En el ámbito no sandinista, por ejemplo:
* La falta de tolerancia a criterios diferentes a los nuestros que se manifiestan en las respuestas de los dirigentes/funcionarios partidarios y gubernamentales a los conglomerados de la sociedad en general. Para los sandinistas, o mejor dicho para los danielistas, los medios de comunicación, la sociedad civil, la empresa privada, la cooperación internacional, son oligarcas, mentirosos, corruptos, ladrones, chupasangre del pueblo, vendepatrias, promotores del aborto, mercenarios, inmorales etc.

* El ataque frontal, abierto, ruin y vulgar a toda persona que se atreva a criticar al gobierno, aunque sean mujeres o representantes de la Iglesia; para ellos todo es parte de un plan tenebroso diseñado en el Pentágono.

* Ahora que la Iglesia se ha pronunciado sobre las elecciones, no tardó la descalificación y el insulto de parte del magistrado Lang diciendo que la Iglesia cometía pecado mortal.

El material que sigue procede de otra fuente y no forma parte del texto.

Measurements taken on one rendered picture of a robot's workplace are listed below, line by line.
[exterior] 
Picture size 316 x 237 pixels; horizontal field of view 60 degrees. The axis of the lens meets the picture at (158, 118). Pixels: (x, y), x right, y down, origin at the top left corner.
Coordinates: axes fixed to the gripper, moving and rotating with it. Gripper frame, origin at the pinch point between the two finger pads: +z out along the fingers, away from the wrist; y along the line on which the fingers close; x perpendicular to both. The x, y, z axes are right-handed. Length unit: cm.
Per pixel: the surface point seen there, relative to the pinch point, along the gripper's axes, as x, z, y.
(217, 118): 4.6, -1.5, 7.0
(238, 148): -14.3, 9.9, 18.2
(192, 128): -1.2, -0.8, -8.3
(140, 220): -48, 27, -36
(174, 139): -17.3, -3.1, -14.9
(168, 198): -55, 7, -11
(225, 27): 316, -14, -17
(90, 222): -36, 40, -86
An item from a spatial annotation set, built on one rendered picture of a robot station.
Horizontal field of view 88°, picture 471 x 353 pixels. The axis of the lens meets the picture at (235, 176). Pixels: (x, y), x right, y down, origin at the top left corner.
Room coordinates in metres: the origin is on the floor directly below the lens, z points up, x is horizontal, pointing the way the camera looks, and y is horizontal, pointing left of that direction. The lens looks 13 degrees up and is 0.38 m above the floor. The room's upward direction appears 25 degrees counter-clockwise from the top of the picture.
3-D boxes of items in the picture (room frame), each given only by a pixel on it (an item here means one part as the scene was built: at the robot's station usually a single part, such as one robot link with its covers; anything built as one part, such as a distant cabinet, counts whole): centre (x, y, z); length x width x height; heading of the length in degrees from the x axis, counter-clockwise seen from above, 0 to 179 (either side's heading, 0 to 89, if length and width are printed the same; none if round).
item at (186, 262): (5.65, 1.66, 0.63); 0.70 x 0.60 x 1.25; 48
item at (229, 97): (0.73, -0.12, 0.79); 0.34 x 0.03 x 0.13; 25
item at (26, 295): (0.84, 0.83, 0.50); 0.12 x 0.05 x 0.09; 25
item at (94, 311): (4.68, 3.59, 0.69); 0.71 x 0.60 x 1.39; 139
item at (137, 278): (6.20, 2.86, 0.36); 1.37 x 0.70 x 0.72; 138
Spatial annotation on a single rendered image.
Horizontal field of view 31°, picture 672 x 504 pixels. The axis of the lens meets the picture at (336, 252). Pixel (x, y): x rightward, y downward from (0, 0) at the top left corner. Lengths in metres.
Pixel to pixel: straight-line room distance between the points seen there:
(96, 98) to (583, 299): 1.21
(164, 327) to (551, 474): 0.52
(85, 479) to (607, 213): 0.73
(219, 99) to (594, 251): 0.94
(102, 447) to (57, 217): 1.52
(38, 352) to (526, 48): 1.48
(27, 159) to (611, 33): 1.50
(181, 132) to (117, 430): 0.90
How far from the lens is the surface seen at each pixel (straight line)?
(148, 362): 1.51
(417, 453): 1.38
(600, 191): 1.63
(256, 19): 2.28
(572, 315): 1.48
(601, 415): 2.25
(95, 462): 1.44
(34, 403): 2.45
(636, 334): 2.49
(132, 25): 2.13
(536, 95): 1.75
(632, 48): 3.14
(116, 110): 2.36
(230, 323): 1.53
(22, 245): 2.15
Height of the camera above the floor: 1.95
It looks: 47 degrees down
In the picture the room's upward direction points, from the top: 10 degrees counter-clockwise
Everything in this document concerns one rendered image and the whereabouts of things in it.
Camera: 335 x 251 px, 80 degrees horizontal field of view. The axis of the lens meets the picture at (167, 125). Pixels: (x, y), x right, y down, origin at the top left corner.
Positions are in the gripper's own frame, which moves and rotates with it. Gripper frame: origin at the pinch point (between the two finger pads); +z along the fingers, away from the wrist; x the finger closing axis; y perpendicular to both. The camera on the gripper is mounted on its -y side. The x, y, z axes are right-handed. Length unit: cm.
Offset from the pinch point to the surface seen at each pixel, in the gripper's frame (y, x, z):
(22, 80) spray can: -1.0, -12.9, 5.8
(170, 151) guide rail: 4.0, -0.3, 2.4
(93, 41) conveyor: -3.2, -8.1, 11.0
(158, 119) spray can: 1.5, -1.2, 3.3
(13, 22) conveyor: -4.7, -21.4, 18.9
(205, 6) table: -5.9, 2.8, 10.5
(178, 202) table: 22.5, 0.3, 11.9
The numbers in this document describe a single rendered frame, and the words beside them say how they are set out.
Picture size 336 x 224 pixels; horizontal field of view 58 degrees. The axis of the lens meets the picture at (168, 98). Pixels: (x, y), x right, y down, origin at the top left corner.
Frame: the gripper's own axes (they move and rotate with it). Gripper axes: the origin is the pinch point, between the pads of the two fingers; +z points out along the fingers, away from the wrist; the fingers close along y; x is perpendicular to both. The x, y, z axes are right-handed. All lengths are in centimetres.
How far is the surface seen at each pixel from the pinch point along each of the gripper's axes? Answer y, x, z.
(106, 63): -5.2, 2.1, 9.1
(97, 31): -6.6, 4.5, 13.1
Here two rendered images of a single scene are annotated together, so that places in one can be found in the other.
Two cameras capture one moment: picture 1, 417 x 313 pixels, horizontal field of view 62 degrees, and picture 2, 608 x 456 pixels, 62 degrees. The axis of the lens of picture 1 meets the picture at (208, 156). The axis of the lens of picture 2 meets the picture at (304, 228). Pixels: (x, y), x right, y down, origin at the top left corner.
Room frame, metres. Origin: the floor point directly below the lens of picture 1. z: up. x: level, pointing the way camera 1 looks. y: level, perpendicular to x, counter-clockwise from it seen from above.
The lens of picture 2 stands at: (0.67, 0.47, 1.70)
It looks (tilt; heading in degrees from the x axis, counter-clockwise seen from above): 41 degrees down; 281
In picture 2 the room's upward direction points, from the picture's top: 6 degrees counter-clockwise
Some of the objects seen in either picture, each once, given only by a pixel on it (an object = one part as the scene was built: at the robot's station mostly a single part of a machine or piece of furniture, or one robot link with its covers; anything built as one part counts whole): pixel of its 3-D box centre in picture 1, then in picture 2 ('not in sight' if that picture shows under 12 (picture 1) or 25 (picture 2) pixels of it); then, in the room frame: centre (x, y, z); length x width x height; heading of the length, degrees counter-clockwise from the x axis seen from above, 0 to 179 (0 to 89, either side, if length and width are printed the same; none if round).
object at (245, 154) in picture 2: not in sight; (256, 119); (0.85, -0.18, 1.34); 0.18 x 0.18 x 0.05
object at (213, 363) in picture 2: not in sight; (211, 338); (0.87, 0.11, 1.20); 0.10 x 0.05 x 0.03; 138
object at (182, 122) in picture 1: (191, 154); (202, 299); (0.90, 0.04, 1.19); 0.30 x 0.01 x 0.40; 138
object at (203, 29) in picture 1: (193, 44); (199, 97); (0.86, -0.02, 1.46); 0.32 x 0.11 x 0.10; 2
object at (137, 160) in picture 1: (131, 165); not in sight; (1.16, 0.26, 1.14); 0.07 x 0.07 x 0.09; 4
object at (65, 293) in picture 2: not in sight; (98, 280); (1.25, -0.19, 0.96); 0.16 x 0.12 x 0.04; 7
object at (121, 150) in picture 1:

* La corrupción, que se manifiesta en la utilización discrecional de dinero del Estado para pagar campañas negras o de desprestigio a las personas.

* La falta de explicación coherente de parte de los funcionarios públicos sobre el manejo de fondos del pueblo, como es el caso de Martínez Tiffer sobre los pagos a Caruna.

Hago esta enumeración para hacer reflexionar a mis hermanos de base, que somos nosotros los que exponemos el pellejo a la hora de las “piedras pomes”, que ya no puede la dirigencia de nuestro partido usarnos como animales amaestrados para apagar las crisis que ellos generan desde sus privilegiadas posiciones.

Esta enumeración está ahí, no es invención de nadie, es un hecho comprobable, y lo que es peor es que en la mayoría de los casos se generan desde la tribuna presidencial, en la voz de nuestro propio líder y su esposa. No hay peor ciego que el que no quiera ver.

Esto nos está haciendo caer a un nivel muy bajo; hemos sustituido el análisis de la coyuntura y la argumentación de ideas y de posiciones políticas por la confrontación. Nos han hecho actuar como verdaderos pandilleros, gángster de la peor calaña. No se debe admitir ni permitir que pequeños círculos o anillo de poder que rodean a Daniel Ortega dirijan al partido como la Mafia Siciliana. Así no lograremos preservar el poder que con tanto sacrificio costó alcanzar.

Algunos compañeros comentarán que éste no es el medio adecuado para externar estas ideas, sin embargo, estoy convencido y lo digo con franqueza que no existe otro espacio y que ha llegado el momento de hacerlo. En los ochentas postergamos la discusión interna, siempre se nos dijo que no podíamos en plena guerra ventilar esos asuntos, y así hasta la derrota. Es la hora de que nuevos liderazgos se perfilen en el FSLN, que retomen los ejemplos de heroísmo y mística, de VALORES REVOLUCIONARIOS que nuestros héroes y mártires nos legaron para construir junto a TODAS las fuerzas de la nación una sociedad mejor.